**ABOUT THIS TASK**:
For the data below, the lines that hold "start" should be counted; only the resulting number is expected.

####

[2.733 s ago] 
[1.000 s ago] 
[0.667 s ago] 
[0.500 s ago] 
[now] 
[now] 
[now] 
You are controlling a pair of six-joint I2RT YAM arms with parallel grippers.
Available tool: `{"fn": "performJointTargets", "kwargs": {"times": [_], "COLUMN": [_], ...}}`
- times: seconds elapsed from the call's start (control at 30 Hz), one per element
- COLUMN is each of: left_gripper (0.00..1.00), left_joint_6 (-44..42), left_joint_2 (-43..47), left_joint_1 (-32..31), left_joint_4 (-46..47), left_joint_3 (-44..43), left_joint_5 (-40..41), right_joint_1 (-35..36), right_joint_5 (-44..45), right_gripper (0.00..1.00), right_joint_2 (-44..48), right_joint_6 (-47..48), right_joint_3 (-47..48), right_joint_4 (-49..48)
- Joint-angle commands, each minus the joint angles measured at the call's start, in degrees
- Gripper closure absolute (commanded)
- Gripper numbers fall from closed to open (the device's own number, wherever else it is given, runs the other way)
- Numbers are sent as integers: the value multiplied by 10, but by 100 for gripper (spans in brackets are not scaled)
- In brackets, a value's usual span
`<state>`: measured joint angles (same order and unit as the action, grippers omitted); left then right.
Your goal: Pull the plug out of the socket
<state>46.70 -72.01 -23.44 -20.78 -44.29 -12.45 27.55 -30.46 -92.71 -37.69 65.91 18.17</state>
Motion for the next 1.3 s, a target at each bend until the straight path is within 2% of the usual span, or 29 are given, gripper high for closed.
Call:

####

**SOLUTION**:
2